Nikki must’ve gotten to choose where she held her classes. Or, at least, you’d imagine she could choose given who she was and what she meant to the world of poetry and literature and civil rights and Virginia Tech. You’d also imagine she got to choose that particular classroom because it was filled with windows and sat in a particularly beautiful corner of the Virginia Tech campus blessed by a particular gathering of tall, wide, grandmotherly trees.
It was also so particularly far away from my apartment in Blacksburg that I’d have to hoof it across a whole criss-crossed, meandering acreage of campus to get there.
And I, inevitably, was late — just once.
The poetry workshop class with Nikki Giovanni was the most-coveted of all classes in Virginia Tech’s English Department. I know this because I did not get into Nikki Giovanni’s poetry workshop class and had to be “force added” to her class. That this was approved was, as I was told at the time (by whom, I can’t remember), a rarity of an occurrence. At the time I did not appreciate how fortuitous an event this was. For I was, and am still, a white boy from the toe knuckle of southwestern Virginia.
That meant “Nikki Giovanni” was a name I could conjure, but was attached to no face and no deed. I didn’t know a lick of poetry from Nikki save for one piece, “We are Virginia Tech,” the one she wrote two years before I arrived at Tech, after a disturbed, lonely student lost his mind, switched his heart off, and shot down 32 people in the biggest mass shooting in America’s history (a record which has, horribly, twice been broken).
Nikki would start her classes rattling off whatever was on her mind at the time. She’d often talk about “my friend Maya” (pause for recognition) “Angelou,” or some head of state or celebrity, or some talk she’d just gone and done, or some flight she was about to take to go somewhere to say something to some folks about poetry. Twenty minutes after this session of off-the-domeness our workshop would suddenly begin.
It took me several years after graduation to realize that the point of our class wasn’t in the workshop.
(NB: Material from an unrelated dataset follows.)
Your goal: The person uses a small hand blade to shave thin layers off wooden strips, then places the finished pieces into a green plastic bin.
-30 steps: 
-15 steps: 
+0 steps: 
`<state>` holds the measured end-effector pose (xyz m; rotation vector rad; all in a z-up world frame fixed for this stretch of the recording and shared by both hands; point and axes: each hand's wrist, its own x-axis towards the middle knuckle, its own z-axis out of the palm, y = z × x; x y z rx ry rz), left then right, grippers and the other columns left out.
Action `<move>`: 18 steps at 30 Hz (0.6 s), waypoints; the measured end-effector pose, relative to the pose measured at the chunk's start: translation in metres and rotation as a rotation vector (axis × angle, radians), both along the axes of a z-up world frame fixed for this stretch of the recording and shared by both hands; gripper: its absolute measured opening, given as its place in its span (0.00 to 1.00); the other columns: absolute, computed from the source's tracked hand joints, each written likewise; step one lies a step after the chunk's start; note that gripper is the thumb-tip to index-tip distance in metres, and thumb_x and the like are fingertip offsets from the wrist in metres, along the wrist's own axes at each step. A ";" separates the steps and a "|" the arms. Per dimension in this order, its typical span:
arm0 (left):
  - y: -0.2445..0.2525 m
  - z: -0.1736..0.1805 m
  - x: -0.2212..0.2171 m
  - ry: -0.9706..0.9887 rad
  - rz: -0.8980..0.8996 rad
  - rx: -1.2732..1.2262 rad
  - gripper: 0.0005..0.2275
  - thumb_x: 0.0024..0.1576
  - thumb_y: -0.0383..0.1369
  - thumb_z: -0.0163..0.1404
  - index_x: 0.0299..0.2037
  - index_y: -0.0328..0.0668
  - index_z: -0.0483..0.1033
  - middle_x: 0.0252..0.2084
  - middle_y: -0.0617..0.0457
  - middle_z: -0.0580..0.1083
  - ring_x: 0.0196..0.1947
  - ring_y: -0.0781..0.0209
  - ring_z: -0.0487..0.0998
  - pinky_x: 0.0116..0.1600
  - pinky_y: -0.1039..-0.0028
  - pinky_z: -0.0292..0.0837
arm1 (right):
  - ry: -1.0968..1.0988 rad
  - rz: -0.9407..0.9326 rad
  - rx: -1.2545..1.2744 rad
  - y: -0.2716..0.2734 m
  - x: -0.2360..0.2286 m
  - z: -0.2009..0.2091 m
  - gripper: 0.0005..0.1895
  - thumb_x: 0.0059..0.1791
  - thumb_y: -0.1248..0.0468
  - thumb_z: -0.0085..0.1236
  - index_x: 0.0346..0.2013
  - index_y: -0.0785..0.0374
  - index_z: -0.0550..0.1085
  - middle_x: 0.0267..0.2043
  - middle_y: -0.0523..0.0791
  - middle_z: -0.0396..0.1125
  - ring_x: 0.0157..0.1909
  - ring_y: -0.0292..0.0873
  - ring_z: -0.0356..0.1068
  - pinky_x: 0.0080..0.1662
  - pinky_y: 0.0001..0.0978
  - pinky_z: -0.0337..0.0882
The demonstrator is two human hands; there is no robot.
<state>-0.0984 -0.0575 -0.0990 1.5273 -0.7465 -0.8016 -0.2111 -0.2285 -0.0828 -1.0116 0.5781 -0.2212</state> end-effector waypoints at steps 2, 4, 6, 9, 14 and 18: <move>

It was in that 20 minute reverie.
It was during that time that she taught us what it meant to walk through the world as a poet, to take up space, and to not just let your words do your talking for you, but to have words to say about your words and do your own damn talking. In that 20 minutes she’d talk shit and she’d sing praises and ask us questions and showed us the tattoo on her forearm that read “Thug Life.” In that 20 minutes we weren’t students and she wasn’t a teacher. She was a poet and we were poets, and we were taking up space together.
And one day I was late to that class and interrupted that reverie.
When I apologized, red-faced from the hoofin’ and embarrassment, Nikki did not skip a beat. She simply said, “Oh, that’s alright. Time is only a suggestion.”
That’s it. She kept on rolling. And I sat down and slipped into the stream of consciousness pouring out from her. She didn’t care that I was late. It was my money, it was my time, and what I did with it was up to me—as it is for all of us. I was late, but I was there, and that was that.
Time is only a suggestion.
I replay this phrase in my mind sometimes monthly, sometimes weekly, or daily, but always, usually, regularly.
Time is only a suggestion.
Yet in recent days, with what feels like World War III on the horizon, with uncertainty around the future of civic freedoms in America, with the prices of everything rising at the same rate this freelance writer’s bank account spirals below nothing, that phrase had escaped my mind.
Until I heard that Nikki died.
I had been meaning to write to her, to email her and tell her I finally got around to putting together a full manuscript of poetry all these years later. But I never found the words. Time is only a suggestion. I wanted to tell her how much she meant to me—to remind her how, after I read my first poem in her class, she’d said “Wow” and looked at me like I was doing exactly what I was meant to be doing. Time is only a suggestion. I wanted to send her my work, to show her the voice I’d grown into. Not the one I was ripping off when I was 19. Not the ones I tried on after graduating. Not the dozen or so ghosts of throaty perhapses I never let hit the page during all those years I’d given up writing. But my voice. This voice. Time is only a suggestion.
But this is the thing about Nikki (if I may be so bold as to suppose I knew anything, really, about Nikki Giovanni): if I’d sent that letter, she wouldn’t have remembered me at all; wouldn’t have remembered a thing about our class or that moment I was late or the story she was telling or what she said.
But in her not remembering, she’d read my words with absolute attention, with absolute care, with absolute reverie, and reply with some quick, easy, joy-filled quip like, “Well, took you long enough. But I’m glad you got there.”
It did, Nikki, it surely did.
But, then again, someone did tell me once that time is only a suggestion.